• _Given data_
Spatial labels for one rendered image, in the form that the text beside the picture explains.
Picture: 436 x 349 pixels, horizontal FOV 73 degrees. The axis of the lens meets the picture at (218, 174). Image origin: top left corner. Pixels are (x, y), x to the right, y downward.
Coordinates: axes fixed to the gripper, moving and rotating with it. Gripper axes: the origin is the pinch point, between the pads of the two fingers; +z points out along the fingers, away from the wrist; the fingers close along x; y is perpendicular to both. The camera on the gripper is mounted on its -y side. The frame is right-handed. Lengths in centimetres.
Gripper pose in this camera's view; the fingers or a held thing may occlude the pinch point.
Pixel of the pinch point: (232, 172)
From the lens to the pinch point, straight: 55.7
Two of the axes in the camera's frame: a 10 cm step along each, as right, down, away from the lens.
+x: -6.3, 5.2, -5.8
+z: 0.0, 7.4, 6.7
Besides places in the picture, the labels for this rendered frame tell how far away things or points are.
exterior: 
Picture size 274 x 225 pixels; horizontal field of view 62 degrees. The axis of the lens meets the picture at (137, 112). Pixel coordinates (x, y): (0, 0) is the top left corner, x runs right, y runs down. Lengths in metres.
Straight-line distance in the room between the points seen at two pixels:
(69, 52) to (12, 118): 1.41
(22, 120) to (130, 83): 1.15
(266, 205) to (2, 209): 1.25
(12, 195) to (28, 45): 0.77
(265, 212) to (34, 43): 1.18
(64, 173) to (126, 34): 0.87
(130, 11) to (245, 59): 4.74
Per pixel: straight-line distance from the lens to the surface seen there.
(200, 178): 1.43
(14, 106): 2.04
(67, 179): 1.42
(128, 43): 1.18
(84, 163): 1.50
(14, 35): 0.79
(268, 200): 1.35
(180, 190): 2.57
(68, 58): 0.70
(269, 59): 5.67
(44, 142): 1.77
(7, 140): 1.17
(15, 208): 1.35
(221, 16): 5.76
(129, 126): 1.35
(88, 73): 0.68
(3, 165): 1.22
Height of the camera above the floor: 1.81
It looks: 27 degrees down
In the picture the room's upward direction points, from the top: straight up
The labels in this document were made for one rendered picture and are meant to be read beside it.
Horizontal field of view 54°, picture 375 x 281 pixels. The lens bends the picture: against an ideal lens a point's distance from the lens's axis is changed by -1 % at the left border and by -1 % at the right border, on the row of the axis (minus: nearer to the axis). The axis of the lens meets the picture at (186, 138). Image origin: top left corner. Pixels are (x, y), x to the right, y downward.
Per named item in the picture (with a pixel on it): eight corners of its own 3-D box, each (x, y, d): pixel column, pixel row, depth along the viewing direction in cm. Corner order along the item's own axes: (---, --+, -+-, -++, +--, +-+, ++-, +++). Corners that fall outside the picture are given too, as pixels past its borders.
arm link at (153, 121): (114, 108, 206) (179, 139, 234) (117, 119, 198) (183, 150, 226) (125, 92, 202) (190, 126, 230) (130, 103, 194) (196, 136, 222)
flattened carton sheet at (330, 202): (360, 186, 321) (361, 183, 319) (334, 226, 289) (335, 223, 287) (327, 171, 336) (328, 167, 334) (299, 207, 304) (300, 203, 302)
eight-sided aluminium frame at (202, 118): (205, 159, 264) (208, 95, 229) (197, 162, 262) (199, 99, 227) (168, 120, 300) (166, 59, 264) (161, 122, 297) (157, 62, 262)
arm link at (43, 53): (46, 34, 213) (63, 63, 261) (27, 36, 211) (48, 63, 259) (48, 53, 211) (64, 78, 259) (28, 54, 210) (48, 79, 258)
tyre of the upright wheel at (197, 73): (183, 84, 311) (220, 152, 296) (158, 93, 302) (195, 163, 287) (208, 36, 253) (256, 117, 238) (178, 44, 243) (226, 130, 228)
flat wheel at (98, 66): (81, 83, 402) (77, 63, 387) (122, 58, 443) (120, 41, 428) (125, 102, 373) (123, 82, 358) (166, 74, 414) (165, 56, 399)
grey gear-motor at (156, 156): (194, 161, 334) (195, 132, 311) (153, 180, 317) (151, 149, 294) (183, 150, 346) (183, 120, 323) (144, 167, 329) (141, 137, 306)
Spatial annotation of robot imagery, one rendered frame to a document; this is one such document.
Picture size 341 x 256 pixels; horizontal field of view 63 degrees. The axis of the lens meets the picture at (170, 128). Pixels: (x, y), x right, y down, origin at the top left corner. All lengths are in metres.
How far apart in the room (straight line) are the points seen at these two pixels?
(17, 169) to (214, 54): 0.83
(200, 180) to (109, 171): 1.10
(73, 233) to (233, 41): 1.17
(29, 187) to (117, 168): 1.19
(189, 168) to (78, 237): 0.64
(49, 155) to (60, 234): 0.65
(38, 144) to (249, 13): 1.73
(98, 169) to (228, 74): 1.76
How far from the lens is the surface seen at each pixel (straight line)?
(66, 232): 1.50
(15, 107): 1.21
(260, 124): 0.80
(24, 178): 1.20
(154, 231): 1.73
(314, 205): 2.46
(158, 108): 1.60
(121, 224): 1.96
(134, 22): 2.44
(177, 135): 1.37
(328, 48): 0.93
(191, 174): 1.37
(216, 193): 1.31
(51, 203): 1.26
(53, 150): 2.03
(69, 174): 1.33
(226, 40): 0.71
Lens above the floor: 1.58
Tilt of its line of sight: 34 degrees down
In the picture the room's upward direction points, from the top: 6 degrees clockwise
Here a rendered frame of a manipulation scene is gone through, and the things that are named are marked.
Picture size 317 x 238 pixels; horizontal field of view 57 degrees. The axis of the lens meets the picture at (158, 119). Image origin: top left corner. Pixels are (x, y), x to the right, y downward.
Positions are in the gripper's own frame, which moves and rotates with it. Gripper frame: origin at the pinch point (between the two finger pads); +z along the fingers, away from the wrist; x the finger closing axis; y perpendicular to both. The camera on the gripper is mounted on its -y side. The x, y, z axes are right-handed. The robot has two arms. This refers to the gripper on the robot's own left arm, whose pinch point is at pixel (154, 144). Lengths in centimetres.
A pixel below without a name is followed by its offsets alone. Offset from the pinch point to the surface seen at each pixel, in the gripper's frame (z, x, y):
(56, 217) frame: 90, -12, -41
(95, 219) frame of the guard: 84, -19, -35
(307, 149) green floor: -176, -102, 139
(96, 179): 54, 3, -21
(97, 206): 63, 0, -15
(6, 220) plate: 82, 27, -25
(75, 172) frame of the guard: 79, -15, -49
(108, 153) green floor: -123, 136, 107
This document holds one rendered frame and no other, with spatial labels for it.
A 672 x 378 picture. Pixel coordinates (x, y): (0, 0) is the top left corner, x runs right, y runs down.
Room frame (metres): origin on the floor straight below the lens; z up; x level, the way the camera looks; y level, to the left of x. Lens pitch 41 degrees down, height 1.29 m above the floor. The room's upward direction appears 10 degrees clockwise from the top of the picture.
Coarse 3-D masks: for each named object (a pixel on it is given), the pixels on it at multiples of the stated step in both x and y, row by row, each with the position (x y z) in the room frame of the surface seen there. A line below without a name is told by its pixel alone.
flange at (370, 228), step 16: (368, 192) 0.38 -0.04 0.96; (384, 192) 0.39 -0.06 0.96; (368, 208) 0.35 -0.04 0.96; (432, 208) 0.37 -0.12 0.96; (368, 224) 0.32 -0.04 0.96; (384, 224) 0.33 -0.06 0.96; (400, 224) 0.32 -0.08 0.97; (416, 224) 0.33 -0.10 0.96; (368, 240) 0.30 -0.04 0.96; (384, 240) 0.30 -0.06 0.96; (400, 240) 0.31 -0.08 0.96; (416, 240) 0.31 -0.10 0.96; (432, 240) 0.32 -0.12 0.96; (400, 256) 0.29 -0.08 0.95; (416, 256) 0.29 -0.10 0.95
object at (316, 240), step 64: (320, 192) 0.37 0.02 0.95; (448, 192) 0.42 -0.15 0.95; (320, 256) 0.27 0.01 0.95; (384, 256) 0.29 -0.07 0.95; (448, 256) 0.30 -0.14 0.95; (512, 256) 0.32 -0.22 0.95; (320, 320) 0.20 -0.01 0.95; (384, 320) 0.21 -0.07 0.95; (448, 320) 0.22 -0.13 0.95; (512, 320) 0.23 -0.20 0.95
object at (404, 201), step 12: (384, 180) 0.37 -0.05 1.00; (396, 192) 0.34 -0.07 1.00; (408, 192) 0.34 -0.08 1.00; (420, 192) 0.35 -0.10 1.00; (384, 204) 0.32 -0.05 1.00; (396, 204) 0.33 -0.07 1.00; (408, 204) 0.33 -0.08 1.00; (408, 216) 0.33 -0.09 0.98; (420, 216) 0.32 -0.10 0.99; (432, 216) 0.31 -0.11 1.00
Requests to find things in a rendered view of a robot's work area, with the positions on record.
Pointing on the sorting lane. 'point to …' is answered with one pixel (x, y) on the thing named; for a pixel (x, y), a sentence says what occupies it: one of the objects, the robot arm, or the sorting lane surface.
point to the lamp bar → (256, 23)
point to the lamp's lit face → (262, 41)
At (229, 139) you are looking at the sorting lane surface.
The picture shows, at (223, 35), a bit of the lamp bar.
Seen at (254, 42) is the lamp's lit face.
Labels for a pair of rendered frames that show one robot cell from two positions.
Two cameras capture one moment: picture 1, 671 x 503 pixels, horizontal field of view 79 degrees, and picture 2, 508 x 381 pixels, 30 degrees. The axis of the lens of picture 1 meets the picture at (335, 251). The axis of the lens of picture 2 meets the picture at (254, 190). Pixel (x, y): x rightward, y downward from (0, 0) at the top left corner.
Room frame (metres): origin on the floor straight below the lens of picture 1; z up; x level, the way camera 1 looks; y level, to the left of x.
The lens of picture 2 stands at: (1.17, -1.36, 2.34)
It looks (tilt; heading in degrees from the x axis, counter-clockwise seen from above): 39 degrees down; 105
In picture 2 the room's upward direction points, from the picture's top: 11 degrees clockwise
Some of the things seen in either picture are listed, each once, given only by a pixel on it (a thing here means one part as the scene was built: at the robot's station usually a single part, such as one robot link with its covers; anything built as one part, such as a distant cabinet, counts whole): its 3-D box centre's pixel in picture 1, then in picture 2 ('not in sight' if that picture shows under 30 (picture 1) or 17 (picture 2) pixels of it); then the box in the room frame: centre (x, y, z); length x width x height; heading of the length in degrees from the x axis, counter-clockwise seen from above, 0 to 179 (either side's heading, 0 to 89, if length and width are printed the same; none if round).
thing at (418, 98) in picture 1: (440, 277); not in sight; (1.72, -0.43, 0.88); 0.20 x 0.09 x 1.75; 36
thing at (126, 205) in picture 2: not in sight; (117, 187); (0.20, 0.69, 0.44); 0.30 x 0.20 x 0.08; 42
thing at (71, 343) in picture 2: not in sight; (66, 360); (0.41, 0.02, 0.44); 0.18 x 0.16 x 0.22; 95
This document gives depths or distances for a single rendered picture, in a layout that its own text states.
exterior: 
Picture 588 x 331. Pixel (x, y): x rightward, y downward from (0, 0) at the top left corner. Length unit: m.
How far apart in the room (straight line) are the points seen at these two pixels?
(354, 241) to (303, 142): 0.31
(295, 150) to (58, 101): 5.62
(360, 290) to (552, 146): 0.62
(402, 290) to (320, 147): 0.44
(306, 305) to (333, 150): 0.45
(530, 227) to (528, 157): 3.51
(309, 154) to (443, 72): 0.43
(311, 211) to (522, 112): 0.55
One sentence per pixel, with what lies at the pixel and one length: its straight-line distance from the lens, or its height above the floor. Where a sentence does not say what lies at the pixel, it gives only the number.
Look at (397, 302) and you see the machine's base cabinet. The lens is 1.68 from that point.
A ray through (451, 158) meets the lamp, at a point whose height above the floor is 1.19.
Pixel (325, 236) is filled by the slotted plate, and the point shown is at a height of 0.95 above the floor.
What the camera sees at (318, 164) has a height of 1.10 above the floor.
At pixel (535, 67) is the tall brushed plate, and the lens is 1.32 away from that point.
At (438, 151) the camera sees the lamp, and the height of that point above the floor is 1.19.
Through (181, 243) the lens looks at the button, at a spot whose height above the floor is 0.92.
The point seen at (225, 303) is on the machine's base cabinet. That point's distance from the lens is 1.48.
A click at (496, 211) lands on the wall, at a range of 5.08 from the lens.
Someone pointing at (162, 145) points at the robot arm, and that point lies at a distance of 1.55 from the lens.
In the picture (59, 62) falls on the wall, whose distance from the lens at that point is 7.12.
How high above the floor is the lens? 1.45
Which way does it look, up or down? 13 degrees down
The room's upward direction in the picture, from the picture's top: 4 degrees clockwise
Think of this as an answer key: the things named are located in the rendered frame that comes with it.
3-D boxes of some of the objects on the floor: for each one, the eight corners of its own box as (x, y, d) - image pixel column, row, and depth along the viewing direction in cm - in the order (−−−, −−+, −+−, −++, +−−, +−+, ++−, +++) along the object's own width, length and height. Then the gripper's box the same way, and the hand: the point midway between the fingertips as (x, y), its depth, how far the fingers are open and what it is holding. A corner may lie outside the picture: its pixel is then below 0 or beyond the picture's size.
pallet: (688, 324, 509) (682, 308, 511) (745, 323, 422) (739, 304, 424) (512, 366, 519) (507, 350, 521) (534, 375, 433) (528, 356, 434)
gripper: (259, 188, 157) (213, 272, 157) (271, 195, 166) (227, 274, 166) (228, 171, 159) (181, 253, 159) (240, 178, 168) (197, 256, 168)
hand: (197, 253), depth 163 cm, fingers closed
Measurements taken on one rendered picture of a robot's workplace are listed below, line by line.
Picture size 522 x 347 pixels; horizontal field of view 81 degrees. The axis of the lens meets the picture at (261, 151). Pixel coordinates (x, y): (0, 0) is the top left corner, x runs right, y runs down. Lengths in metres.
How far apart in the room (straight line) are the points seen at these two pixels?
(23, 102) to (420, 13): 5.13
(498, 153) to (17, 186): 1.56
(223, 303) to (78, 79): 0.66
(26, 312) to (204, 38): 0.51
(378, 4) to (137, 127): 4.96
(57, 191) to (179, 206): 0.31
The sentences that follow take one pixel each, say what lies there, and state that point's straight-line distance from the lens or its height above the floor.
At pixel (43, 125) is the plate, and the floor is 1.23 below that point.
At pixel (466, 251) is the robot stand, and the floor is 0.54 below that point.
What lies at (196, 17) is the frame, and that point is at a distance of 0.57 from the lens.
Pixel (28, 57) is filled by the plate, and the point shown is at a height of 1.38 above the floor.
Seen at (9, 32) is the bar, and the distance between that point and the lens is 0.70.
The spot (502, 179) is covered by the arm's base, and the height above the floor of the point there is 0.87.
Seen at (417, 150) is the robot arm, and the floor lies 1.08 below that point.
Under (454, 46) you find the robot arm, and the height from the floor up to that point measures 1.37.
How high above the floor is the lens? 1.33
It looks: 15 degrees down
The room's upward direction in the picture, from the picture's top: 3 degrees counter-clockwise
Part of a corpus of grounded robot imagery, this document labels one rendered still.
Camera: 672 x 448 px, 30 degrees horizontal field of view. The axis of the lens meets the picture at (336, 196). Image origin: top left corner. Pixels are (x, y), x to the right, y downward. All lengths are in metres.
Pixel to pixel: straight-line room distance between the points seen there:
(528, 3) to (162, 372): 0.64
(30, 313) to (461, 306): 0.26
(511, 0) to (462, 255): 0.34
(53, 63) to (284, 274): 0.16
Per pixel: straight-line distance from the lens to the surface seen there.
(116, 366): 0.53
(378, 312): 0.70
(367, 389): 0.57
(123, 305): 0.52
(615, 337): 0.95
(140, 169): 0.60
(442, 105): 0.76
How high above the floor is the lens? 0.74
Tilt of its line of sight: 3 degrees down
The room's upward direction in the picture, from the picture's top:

• _Work item_
The task calls for all lines in the entries that hold "rendered".

• _Response for this exercise_
Spatial labels for one rendered image, in the form that the text beside the picture explains.
Besides places in the picture, the labels for this rendered frame tell how far away things or points are.
The labels in this document were made for one rendered picture and are meant to be read beside it.
Spatial annotation of robot imagery, one rendered frame to a document; this is one such document.
Here a rendered frame of a manipulation scene is gone through, and the things that are named are marked.
This document holds one rendered frame and no other, with spatial labels for it.
Requests to find things in a rendered view of a robot's work area, with the positions on record.
Labels for a pair of rendered frames that show one robot cell from two positions.
This document gives depths or distances for a single rendered picture, in a layout that its own text states.
Think of this as an answer key: the things named are located in the rendered frame that comes with it.
Measurements taken on one rendered picture of a robot's workplace are listed below, line by line.
Part of a corpus of grounded robot imagery, this document labels one rendered still.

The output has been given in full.